No obstante, pese a tan repentino, aunque poco sorprendente acontecimiento, persistía en Marc la convicción de que no significaba el fin. Estaba seguro de que, con el tiempo, volvería a estrecharse su compañerismo con Joanna; sabía que esta eventualidad era factor integrante del futuro; pero tal impresión no aliviaba su tristeza ante el hecho consumado. Una subconsciente certeza lo impulsaba a creer que alguna vez se le presentaría la ocasión de prestar una importante ayuda a Joanna; pero tenía que despedirse para siempre del amor. En adelante, toda esperanza había muerto para él e ignoraba qué carácter tendría su deber cuando el deber lo llamase. Atormentándose en vano, revivió mentalmente, durante una larga noche de insomnio, cada minuto de su trato con la mujer de Doria.
Pero otros recuerdos, suscitados por ese examen, lo obligaron a reflexionar y le hicieron entrever misterios hasta entonces insospechados. ¿Era posible que una mujer tan tierna y delicada, que nueve meses atrás lloraba amargamente a su marido, hubiera podido unirse a otro hombre con tan despreocupada alegría del corazón? ¿Era lógico que la angustiada Joanna Penrod que recordaba se hubiera convertido, de pronto, en la mujer contenta y feliz de un hombre que apenas conocía?
Era posible, evidentemente, puesto que había ocurrido; y, sin duda, debían de existir razones para tan intempestiva boda, razones que, de conocerlas, tendrían quizá la virtud de disculpar a la viuda, cuya aparente veleidad no condecía con su verdadera naturaleza, leal y constante.

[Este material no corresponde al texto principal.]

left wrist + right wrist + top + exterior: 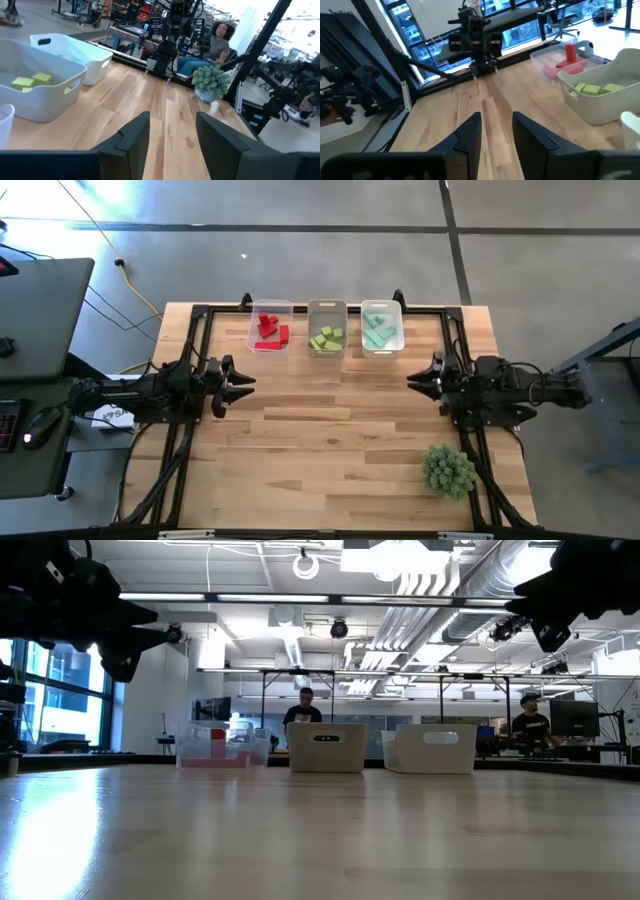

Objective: Sort & place blocks by color
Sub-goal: Return to Home Position

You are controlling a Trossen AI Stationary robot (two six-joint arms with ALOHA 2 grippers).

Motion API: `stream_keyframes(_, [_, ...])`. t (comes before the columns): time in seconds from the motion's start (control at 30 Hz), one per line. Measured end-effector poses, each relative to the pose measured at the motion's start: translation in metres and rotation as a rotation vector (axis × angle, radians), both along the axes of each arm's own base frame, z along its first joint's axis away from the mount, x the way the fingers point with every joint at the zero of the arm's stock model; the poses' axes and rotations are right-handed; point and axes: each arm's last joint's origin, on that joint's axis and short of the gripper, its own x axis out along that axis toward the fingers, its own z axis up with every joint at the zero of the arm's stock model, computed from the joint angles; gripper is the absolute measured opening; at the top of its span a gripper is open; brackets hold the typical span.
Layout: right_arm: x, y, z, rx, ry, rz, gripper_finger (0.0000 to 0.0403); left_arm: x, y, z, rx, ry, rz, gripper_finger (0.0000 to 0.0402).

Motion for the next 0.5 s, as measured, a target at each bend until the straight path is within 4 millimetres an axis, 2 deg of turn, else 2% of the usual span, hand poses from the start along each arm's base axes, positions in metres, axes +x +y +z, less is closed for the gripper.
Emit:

Casi tanto como su propio sueño desvanecido y su irreparable pérdida lo entristecía que el amor egoísta fuera capaz de realizar el milagro de desterrar por completo de la vida de una mujer el pasado conyugal, en favor de un futuro dudoso en compañía de un extraño.
Había cosas ocultas y experimentaba un vehemente deseo de descubrirlas en bien de la mujer que tanto amaba.